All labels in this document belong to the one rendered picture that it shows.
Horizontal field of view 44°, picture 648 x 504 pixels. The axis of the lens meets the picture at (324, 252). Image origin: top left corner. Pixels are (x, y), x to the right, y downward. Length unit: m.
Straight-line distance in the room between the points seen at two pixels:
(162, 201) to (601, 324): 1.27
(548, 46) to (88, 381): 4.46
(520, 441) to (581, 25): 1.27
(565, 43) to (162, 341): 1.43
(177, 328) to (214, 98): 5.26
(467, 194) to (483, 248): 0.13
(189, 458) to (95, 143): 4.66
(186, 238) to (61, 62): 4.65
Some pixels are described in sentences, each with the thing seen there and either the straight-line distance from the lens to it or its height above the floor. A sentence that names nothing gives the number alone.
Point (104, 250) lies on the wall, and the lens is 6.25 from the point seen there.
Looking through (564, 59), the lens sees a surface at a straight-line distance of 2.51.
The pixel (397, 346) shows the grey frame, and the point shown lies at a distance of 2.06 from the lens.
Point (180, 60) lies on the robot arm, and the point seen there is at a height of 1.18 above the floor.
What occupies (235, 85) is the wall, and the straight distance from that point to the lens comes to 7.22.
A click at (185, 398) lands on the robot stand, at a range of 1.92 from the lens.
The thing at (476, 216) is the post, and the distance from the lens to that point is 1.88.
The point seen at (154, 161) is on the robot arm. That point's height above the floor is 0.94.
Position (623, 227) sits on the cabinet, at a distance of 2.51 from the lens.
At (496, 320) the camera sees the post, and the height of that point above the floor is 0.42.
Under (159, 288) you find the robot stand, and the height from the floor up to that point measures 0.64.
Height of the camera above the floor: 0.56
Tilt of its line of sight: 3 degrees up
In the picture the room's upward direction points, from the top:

________________

= Problem description =
Each line of the records above, from the first through the one containing "A click at (185, 398)", is to be retyped exactly; no other line belongs.

= Exercise answer =
All labels in this document belong to the one rendered picture that it shows.
Horizontal field of view 44°, picture 648 x 504 pixels. The axis of the lens meets the picture at (324, 252). Image origin: top left corner. Pixels are (x, y), x to the right, y downward. Length unit: m.
Straight-line distance in the room between the points seen at two pixels:
(162, 201) to (601, 324): 1.27
(548, 46) to (88, 381): 4.46
(520, 441) to (581, 25): 1.27
(565, 43) to (162, 341): 1.43
(177, 328) to (214, 98): 5.26
(467, 194) to (483, 248): 0.13
(189, 458) to (95, 143): 4.66
(186, 238) to (61, 62): 4.65
Some pixels are described in sentences, each with the thing seen there and either the straight-line distance from the lens to it or its height above the floor. A sentence that names nothing gives the number alone.
Point (104, 250) lies on the wall, and the lens is 6.25 from the point seen there.
Looking through (564, 59), the lens sees a surface at a straight-line distance of 2.51.
The pixel (397, 346) shows the grey frame, and the point shown lies at a distance of 2.06 from the lens.
Point (180, 60) lies on the robot arm, and the point seen there is at a height of 1.18 above the floor.
What occupies (235, 85) is the wall, and the straight distance from that point to the lens comes to 7.22.
A click at (185, 398) lands on the robot stand, at a range of 1.92 from the lens.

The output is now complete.